**WHAT THE TASK ASKS:** Restate the listing word for word. Stop at the line that holds "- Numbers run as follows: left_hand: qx", include it, and leave out all pictures.
:: DATASET ENTRIES ::
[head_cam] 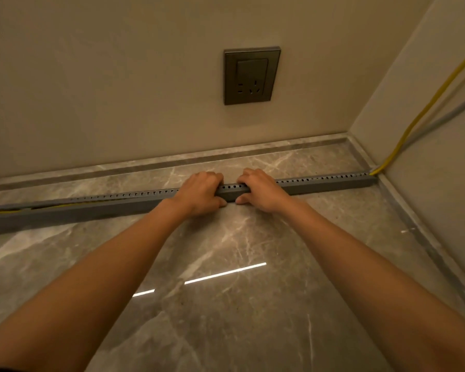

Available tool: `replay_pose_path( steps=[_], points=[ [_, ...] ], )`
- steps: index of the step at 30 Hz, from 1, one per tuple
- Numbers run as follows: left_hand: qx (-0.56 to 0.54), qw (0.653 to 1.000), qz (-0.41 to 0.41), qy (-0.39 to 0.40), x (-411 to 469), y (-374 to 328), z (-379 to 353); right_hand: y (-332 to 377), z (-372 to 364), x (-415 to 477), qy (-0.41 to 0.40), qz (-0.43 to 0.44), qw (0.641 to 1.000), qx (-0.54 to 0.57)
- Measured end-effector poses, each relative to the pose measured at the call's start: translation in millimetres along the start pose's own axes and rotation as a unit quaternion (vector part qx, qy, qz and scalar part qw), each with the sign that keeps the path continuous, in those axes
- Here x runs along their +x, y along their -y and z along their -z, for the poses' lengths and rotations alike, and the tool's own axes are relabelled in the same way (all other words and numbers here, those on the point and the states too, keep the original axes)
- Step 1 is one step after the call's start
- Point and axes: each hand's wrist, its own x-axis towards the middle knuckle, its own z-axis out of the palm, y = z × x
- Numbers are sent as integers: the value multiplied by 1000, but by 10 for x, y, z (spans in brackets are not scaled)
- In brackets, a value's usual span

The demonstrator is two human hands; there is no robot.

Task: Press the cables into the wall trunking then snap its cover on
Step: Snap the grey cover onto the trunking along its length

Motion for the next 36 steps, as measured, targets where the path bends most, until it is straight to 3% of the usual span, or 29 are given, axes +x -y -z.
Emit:
replay_pose_path(
  steps=[4,9,19,27,36],
  points=[
    [-65,998,18,8,-39,174,98,94,2,23,24,-23,999,-6],
    [-47,998,30,22,-152,477,171,299,-117,68,7,-37,999,4],
    [-11,999,26,-30,-257,429,108,382,-175,32,-46,-25,998,15],
    [-68,996,59,5,-287,438,103,478,-175,100,-3,-20,1000,-18],
    [-52,984,168,0,-706,963,277,988,-363,276,-16,31,999,14]
  ],
)
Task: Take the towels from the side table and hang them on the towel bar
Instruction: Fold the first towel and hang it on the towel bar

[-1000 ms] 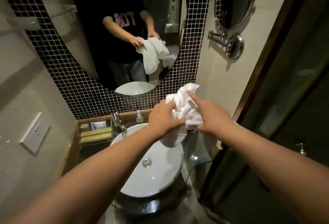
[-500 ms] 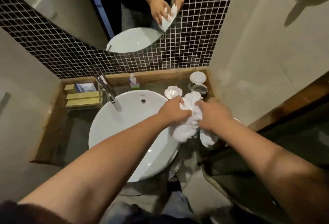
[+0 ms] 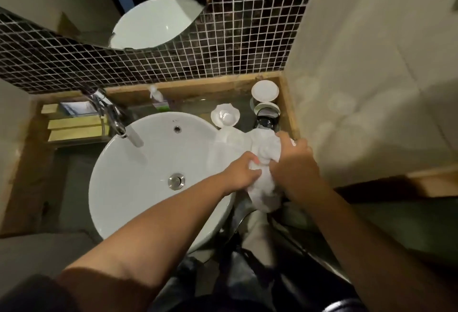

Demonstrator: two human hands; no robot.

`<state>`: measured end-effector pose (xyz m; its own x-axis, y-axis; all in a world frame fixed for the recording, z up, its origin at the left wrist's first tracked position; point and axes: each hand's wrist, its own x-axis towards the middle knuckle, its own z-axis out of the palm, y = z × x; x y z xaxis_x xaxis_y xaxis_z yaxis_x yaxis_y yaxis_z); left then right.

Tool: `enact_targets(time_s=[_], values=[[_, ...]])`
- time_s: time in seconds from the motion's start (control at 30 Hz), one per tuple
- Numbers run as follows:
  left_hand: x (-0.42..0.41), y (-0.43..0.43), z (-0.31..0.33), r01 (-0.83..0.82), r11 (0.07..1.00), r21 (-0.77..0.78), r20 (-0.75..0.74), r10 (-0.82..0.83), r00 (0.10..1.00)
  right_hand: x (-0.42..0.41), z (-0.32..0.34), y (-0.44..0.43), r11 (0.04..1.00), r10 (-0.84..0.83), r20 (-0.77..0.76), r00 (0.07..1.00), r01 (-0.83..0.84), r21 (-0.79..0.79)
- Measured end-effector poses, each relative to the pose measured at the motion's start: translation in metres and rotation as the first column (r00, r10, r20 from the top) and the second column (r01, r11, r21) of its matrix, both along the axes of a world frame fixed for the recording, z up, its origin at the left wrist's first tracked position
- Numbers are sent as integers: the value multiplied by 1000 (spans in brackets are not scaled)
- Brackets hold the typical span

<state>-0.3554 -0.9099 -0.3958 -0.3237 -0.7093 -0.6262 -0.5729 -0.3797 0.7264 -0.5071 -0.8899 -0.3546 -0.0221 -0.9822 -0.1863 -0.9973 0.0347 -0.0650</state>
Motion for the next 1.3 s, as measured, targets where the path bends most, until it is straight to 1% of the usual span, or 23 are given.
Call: enact_targets(time_s=[0.03,0.1,0.13,0.23,0.27,0.33,0.4,0.47,0.53,0.57,0.6,0.63,0.67,0.7,0.77,0.83,0.9,0.93,1.0,1.07,1.13,1.2,1.3], values=[[-4,1,-7,-33,999,23,-29,34,999,-3,1,0,1000,-18,37,999,18,-11],[-10,7,-5,-91,990,111,-86,101,991,-4,6,-1,991,-119,220,968,128,-28],[-12,9,-4,-105,983,150,-105,121,987,-4,7,-1,983,-168,263,950,182,-33],[-15,4,-1,-120,979,166,-145,144,979,-3,1,4,966,-241,328,913,258,-7],[-16,3,9,-113,983,147,-152,135,979,-4,1,4,967,-229,333,915,253,-31],[-16,0,18,-206,960,189,-169,238,956,-8,3,7,980,-120,293,948,160,-116],[-8,-2,30,-323,907,270,-239,388,890,-6,10,9,985,66,190,980,-33,-171],[3,-2,46,-371,853,367,-347,495,797,-1,22,10,953,191,136,972,-150,-264],[14,0,67,-348,838,420,-448,525,724,13,46,13,929,235,260,937,-137,-345],[17,-2,76,-349,841,413,-491,529,693,24,65,15,939,192,420,887,-42,-341],[23,1,94,-323,854,408,-547,512,663,33,82,16,935,135,530,837,70,-349],[30,1,111,-321,850,417,-590,522,617,43,97,17,944,75,628,774,148,-295],[35,2,126,-312,845,435,-624,532,572,53,113,18,943,71,665,743,168,-289],[46,4,145,-316,844,433,-661,536,525,66,131,17,931,105,659,745,159,-329],[73,10,180,-357,856,374,-739,508,443,90,169,18,890,223,658,719,124,-438],[101,19,215,-418,872,256,-818,426,387,115,201,21,851,333,665,668,90,-517],[134,28,251,-479,867,139,-864,342,369,140,231,23,827,429,671,604,36,-561],[150,32,268,-513,854,83,-875,309,373,152,245,22,831,463,695,551,4,-557],[175,36,301,-584,810,-48,-861,263,435,175,267,16,825,521,710,475,-66,-561],[204,35,333,-655,732,-186,-821,251,514,199,294,7,800,570,694,440,-107,-590],[229,32,364,-709,641,-293,-796,248,553,220,322,-2,767,622,687,375,-118,-630],[250,31,393,-739,572,-357,-785,245,569,235,348,-8,711,691,650,317,-134,-691],[278,33,428,-784,485,-387,-792,261,552,251,381,-12,625,772,566,289,-181,-760]])
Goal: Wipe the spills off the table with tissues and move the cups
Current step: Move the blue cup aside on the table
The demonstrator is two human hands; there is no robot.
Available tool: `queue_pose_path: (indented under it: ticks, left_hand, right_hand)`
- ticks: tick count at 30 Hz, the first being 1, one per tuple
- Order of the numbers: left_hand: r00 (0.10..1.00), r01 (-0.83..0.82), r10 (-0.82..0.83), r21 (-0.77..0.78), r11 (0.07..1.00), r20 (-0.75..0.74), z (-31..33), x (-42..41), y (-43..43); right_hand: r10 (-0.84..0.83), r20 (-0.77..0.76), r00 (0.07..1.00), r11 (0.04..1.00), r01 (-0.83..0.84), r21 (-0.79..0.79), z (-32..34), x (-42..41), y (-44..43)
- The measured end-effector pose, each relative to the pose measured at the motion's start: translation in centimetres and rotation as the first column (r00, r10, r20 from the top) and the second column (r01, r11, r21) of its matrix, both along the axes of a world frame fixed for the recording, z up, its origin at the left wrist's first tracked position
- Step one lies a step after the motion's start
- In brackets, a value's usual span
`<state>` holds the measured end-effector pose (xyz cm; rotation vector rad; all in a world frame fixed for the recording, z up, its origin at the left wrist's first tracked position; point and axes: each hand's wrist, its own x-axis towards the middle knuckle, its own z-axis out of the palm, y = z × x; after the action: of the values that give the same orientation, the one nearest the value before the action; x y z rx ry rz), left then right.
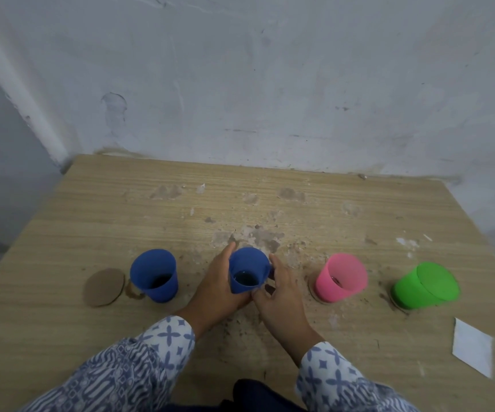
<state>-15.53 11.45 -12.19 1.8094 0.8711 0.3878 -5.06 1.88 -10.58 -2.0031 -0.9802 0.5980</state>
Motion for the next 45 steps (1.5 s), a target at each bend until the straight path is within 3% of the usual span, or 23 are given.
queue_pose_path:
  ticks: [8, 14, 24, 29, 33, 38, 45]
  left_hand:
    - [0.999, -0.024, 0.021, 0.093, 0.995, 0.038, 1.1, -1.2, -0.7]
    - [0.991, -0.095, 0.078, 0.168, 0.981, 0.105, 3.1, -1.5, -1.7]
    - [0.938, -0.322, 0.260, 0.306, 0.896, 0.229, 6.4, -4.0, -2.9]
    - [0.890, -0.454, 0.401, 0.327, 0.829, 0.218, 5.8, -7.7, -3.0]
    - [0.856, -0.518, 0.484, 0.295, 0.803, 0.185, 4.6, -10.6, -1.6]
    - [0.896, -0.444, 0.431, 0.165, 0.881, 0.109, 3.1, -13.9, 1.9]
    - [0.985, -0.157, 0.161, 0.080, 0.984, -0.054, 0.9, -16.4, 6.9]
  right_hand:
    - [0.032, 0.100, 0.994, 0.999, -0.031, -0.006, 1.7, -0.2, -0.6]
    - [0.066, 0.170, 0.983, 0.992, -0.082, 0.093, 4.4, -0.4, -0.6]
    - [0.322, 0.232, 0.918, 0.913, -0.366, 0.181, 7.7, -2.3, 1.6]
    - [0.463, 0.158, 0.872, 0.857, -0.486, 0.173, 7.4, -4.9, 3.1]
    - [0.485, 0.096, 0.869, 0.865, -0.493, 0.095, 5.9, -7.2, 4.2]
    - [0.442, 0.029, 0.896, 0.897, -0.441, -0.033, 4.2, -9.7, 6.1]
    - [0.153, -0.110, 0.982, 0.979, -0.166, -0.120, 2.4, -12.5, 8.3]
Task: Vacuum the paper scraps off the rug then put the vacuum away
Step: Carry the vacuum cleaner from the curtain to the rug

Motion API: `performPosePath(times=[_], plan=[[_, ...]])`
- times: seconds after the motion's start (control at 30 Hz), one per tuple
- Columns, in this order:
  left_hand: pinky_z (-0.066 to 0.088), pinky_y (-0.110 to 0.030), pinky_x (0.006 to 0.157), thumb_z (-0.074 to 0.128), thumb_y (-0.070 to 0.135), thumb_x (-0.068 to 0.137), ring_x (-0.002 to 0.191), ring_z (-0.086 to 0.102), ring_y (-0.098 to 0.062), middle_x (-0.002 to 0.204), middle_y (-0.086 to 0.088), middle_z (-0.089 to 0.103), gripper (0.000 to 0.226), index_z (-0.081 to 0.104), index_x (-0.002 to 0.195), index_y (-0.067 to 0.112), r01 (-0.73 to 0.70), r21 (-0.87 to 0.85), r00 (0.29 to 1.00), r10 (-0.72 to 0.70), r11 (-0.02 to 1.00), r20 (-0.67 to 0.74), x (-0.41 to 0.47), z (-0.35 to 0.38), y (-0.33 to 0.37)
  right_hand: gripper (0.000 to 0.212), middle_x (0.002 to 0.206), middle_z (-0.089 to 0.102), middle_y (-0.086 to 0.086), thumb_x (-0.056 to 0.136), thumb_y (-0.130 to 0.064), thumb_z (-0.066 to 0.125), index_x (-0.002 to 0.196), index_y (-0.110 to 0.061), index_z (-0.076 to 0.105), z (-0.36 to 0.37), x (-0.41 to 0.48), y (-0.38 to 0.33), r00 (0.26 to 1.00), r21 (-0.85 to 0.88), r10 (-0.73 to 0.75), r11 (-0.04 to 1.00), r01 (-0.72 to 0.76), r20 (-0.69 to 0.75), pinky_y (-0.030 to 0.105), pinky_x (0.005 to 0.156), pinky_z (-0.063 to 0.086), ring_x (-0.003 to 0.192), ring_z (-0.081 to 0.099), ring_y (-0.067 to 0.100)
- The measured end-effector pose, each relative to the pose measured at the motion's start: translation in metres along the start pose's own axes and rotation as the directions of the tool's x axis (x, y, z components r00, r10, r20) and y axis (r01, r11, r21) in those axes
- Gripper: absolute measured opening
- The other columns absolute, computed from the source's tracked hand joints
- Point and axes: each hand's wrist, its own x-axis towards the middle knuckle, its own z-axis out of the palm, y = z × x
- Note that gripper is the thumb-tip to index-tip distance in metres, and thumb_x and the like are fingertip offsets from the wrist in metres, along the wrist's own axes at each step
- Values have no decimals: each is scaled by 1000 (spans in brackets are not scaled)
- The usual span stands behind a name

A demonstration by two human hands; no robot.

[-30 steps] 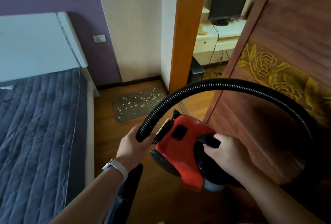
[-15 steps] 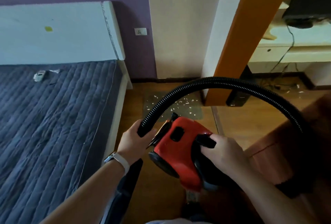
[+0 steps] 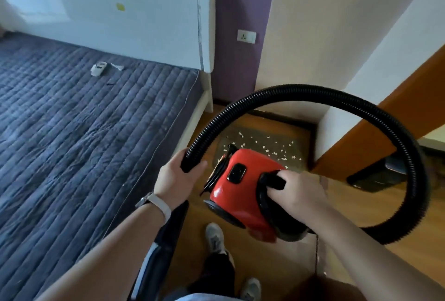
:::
**PROBLEM SOLUTION:**
[head_cam] 

Available tool: `replay_pose_path( steps=[_], points=[ [_, ...] ], )`
- steps: index of the step at 30 Hz, from 1, one per tuple
- Numbers run as follows: left_hand: qx (-0.56 to 0.54), qw (0.653 to 1.000), qz (-0.41 to 0.41), qy (-0.39 to 0.40), x (-411 to 469), y (-374 to 328), z (-379 to 353); right_hand: y (-332 to 377), z (-372 to 364), x (-415 to 477), qy (-0.41 to 0.40), qz (-0.43 to 0.44), qw (0.641 to 1.000), qx (-0.54 to 0.57)

Thus the exercise is complete.